Tanzania: The President, Mining and the Rise of PopulismPublished by MAC on 2012-05-01
Source: The Wayward Press
The following article provides a mouthpiece for the mining industry, as it faces critics in Tanzania for failing to return to communities a fair share of its profits.
Many people - not least those at the receiving end of corporate abuses - won't be convinced by the data provided.
For example, the country's shadow finance minister claims that much of the tax paid to the exchequer derives from workers' earnings - and not directly by the companies.
It's par for the course that civil society organisations are demanding the big miners display more transparency in their dealings.

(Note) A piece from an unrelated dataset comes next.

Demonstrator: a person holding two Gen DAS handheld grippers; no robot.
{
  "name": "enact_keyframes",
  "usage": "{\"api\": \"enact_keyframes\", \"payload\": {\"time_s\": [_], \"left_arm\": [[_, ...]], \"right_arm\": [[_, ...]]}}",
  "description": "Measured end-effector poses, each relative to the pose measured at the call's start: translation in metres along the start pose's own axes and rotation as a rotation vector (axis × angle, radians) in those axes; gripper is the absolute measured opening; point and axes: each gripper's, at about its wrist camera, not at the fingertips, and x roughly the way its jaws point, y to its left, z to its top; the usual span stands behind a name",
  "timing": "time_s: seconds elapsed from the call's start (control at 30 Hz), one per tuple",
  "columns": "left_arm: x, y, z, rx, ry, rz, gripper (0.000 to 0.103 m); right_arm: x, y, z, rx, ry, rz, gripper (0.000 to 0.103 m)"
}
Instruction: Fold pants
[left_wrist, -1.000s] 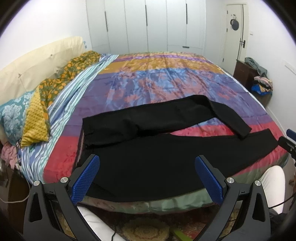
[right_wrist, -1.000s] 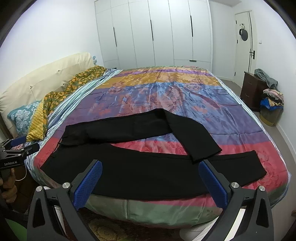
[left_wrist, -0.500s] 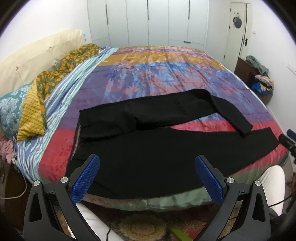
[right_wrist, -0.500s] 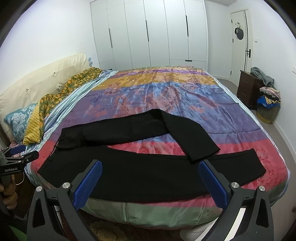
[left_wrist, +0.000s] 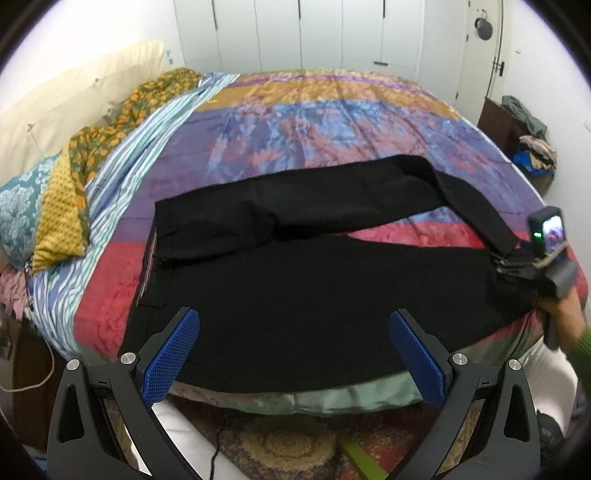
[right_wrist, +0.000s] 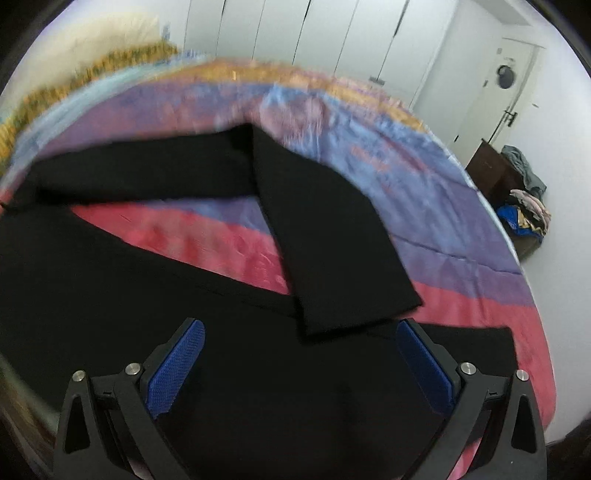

However, cynics will point out that, while Tanzania has become one of Africa's largest gold producers in the space of a generation, true inter-generational equity is still far from being implemented.
Tanzania: The President, Mining and the Rise of Populism
The Wayward Press
Original article undated
In late February, President Jakaya Kikwete of Tanzania gave a speech to mining sector stakeholders that caused a mighty uproar in the press. Speaking at Dar es Salaam's Kilimanjaro Hyatt Hotel to launch the Presidential Award on the Extractive Industry Corporate Social Responsibility and Empowerment (CSRE) programme, the president was quoted as saying, ‘it's disappointing to see some mining investors want to benefit alone... leaving the government and surrounding communities with nothing,' he said.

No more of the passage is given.